Data entries
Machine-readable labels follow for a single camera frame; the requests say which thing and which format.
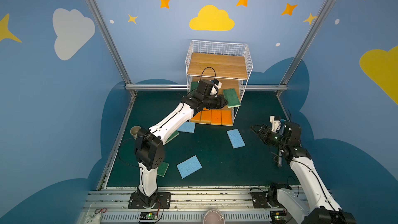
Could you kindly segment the orange sponge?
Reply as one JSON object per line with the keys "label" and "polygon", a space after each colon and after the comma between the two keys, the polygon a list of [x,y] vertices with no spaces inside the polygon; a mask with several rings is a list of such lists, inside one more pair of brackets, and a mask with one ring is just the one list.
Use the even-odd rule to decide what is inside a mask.
{"label": "orange sponge", "polygon": [[202,118],[202,112],[199,112],[190,119],[190,122],[201,122],[201,118]]}
{"label": "orange sponge", "polygon": [[211,111],[211,124],[222,125],[222,111],[212,110]]}
{"label": "orange sponge", "polygon": [[211,110],[201,111],[201,123],[211,123]]}
{"label": "orange sponge", "polygon": [[222,125],[232,126],[233,118],[231,110],[221,110],[221,123]]}

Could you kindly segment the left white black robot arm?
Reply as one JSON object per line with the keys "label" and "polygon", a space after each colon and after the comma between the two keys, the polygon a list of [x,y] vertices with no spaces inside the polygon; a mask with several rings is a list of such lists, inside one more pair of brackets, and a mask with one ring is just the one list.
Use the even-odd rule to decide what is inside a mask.
{"label": "left white black robot arm", "polygon": [[202,110],[220,110],[228,105],[224,96],[219,94],[221,87],[222,82],[217,79],[200,80],[198,87],[182,98],[163,120],[149,129],[140,128],[136,137],[135,155],[140,168],[137,191],[142,199],[156,199],[157,170],[164,161],[164,145],[170,136]]}

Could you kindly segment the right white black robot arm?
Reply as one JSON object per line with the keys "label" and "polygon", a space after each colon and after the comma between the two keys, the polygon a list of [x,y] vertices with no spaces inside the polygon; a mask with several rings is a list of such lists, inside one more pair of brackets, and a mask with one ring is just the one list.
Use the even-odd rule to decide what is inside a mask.
{"label": "right white black robot arm", "polygon": [[253,125],[251,130],[266,145],[280,150],[297,177],[307,198],[301,201],[288,184],[272,183],[266,194],[271,207],[284,207],[298,224],[355,224],[352,213],[345,212],[329,193],[314,161],[301,145],[301,126],[291,121],[271,120],[271,125]]}

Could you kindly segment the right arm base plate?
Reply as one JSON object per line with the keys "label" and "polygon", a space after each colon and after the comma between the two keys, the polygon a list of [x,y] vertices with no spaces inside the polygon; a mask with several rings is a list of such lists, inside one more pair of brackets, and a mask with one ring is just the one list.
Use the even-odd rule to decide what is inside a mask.
{"label": "right arm base plate", "polygon": [[283,208],[280,204],[268,199],[268,193],[263,191],[250,192],[254,208]]}

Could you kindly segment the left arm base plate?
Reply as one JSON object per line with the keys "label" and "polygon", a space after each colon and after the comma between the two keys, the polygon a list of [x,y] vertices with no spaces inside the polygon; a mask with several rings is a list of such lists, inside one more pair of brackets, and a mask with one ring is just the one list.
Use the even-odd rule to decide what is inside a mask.
{"label": "left arm base plate", "polygon": [[151,197],[144,196],[140,191],[130,195],[128,209],[169,209],[171,204],[170,192],[155,192]]}

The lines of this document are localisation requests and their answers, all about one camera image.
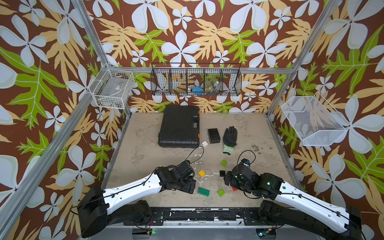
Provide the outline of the black green work glove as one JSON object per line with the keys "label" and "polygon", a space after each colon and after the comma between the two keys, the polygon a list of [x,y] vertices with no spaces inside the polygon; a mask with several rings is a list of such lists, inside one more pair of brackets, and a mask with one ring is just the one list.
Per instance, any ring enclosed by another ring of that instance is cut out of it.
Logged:
{"label": "black green work glove", "polygon": [[223,136],[223,153],[231,155],[234,147],[237,145],[238,131],[234,126],[226,129]]}

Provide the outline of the blue object in basket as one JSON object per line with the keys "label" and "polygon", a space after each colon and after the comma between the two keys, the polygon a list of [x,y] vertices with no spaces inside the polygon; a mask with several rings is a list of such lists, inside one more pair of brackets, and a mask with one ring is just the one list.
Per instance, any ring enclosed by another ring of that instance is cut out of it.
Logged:
{"label": "blue object in basket", "polygon": [[200,87],[194,87],[192,89],[192,93],[195,95],[195,96],[200,96],[204,93],[204,89],[200,88]]}

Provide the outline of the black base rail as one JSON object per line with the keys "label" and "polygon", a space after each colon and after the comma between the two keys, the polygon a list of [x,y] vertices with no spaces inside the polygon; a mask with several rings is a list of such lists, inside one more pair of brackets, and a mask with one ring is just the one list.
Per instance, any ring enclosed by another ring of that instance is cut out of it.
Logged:
{"label": "black base rail", "polygon": [[166,208],[151,207],[152,225],[164,226],[169,222],[235,222],[245,226],[262,226],[258,208]]}

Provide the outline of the white mesh basket right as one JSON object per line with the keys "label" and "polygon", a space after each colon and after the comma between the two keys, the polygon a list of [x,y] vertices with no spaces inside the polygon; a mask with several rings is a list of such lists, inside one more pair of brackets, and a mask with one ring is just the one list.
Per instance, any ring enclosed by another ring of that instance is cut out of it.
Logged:
{"label": "white mesh basket right", "polygon": [[343,115],[320,93],[291,97],[281,110],[303,146],[330,146],[347,132]]}

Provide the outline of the aluminium frame post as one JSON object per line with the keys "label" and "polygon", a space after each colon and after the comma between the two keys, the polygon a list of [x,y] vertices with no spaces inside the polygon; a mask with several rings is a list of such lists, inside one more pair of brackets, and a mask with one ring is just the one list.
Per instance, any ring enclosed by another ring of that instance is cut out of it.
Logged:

* _Task objective_
Print the data above in full and exactly as it appears, skipping the pictures.

* _Answer to this task_
Machine-readable labels follow for a single camera frame; the requests say which thing and which format.
Could you kindly segment the orange sponge?
Reply as one JSON object per line with the keys "label" and "polygon", a space after each colon and after the comma between the two keys, the polygon a list of [x,y] vertices with no spaces inside the polygon; a mask with several rings is a list of such lists, inside one more pair of brackets, and a mask with one ring is just the one list.
Use the even-odd rule to decide what is inside a mask.
{"label": "orange sponge", "polygon": [[202,118],[202,112],[199,112],[190,119],[190,122],[201,122],[201,118]]}
{"label": "orange sponge", "polygon": [[211,111],[211,124],[222,125],[222,111],[212,110]]}
{"label": "orange sponge", "polygon": [[211,110],[201,111],[201,123],[211,123]]}
{"label": "orange sponge", "polygon": [[222,125],[232,126],[233,118],[231,110],[221,110],[221,123]]}

Could you kindly segment the left white black robot arm?
Reply as one JSON object per line with the keys "label" and "polygon", a space after each colon and after the comma between the two keys, the polygon a list of [x,y] vertices with no spaces inside the polygon; a mask with several rings is a list of such lists, inside one more pair of brackets, and a mask with one ring is just the one list.
Use the even-odd rule to decide what is inside a mask.
{"label": "left white black robot arm", "polygon": [[202,110],[220,110],[228,105],[224,96],[219,94],[221,87],[222,82],[217,79],[200,80],[198,87],[182,98],[163,120],[149,129],[140,128],[136,137],[135,155],[140,168],[137,191],[142,199],[156,199],[157,170],[164,161],[164,145],[170,136]]}

Could you kindly segment the right white black robot arm?
Reply as one JSON object per line with the keys "label" and "polygon", a space after each colon and after the comma between the two keys, the polygon a list of [x,y] vertices with no spaces inside the polygon; a mask with several rings is a list of such lists, inside one more pair of brackets, and a mask with one ring is just the one list.
Use the even-odd rule to decide what is inside a mask.
{"label": "right white black robot arm", "polygon": [[253,125],[251,130],[266,145],[280,150],[297,177],[307,198],[301,201],[288,184],[272,183],[266,194],[271,207],[284,207],[298,224],[355,224],[352,213],[345,212],[329,193],[314,161],[301,145],[301,126],[291,121],[271,120],[271,125]]}

Could you kindly segment the right arm base plate?
Reply as one JSON object per line with the keys "label" and "polygon", a space after each colon and after the comma between the two keys, the polygon a list of [x,y] vertices with no spaces inside the polygon; a mask with several rings is a list of such lists, inside one more pair of brackets, and a mask with one ring is just the one list.
Use the even-odd rule to decide what is inside a mask.
{"label": "right arm base plate", "polygon": [[283,208],[280,204],[268,199],[268,193],[263,191],[250,192],[254,208]]}

Could you kindly segment the left arm base plate?
Reply as one JSON object per line with the keys "label" and "polygon", a space after each colon and after the comma between the two keys, the polygon a list of [x,y] vertices with no spaces inside the polygon; a mask with several rings is a list of such lists, inside one more pair of brackets, and a mask with one ring is just the one list.
Use the even-odd rule to decide what is inside a mask.
{"label": "left arm base plate", "polygon": [[151,197],[144,196],[140,191],[130,195],[128,209],[169,209],[171,204],[170,192],[155,192]]}

The lines of this document are localisation requests and their answers, all about one camera image.
Provide the outline of the black green work glove as one JSON object per line with the keys "label" and "polygon", a space after each colon and after the comma between the two keys, the polygon a list of [x,y] vertices with no spaces inside the polygon; a mask with several rings is a list of such lists, inside one more pair of brackets, and a mask with one ring is just the one list.
Per instance, any ring enclosed by another ring of that instance is cut out of it.
Logged:
{"label": "black green work glove", "polygon": [[223,136],[223,153],[231,155],[234,147],[237,145],[238,131],[234,126],[226,129]]}

Provide the outline of the blue object in basket as one JSON object per line with the keys "label" and "polygon", a space after each colon and after the comma between the two keys, the polygon a list of [x,y] vertices with no spaces inside the polygon; a mask with several rings is a list of such lists, inside one more pair of brackets, and a mask with one ring is just the one list.
Per instance, any ring enclosed by another ring of that instance is cut out of it.
Logged:
{"label": "blue object in basket", "polygon": [[200,87],[194,87],[192,89],[192,93],[195,95],[195,96],[200,96],[204,93],[204,89],[200,88]]}

Provide the outline of the black base rail as one JSON object per line with the keys "label" and "polygon", a space after each colon and after the comma between the two keys, the polygon a list of [x,y] vertices with no spaces inside the polygon; a mask with several rings is a list of such lists, inside one more pair of brackets, and a mask with one ring is just the one list.
Per instance, any ring enclosed by another ring of that instance is cut out of it.
Logged:
{"label": "black base rail", "polygon": [[166,208],[151,207],[152,225],[164,226],[169,222],[235,222],[245,226],[262,226],[258,208]]}

Provide the outline of the white mesh basket right as one JSON object per line with the keys "label" and "polygon", a space after each colon and after the comma between the two keys, the polygon a list of [x,y] vertices with no spaces inside the polygon; a mask with several rings is a list of such lists, inside one more pair of brackets, and a mask with one ring is just the one list.
Per instance, any ring enclosed by another ring of that instance is cut out of it.
Logged:
{"label": "white mesh basket right", "polygon": [[343,115],[320,93],[291,97],[281,110],[303,146],[330,146],[347,132]]}

Provide the outline of the aluminium frame post as one JSON object per line with the keys "label" and "polygon", a space after each colon and after the comma between the two keys, the polygon a list of [x,y] vertices with no spaces inside the polygon; a mask with several rings is a list of such lists, inside one more pair of brackets, and a mask with one ring is just the one list.
Per instance, any ring enclosed by another ring of that instance is cut out of it.
Logged:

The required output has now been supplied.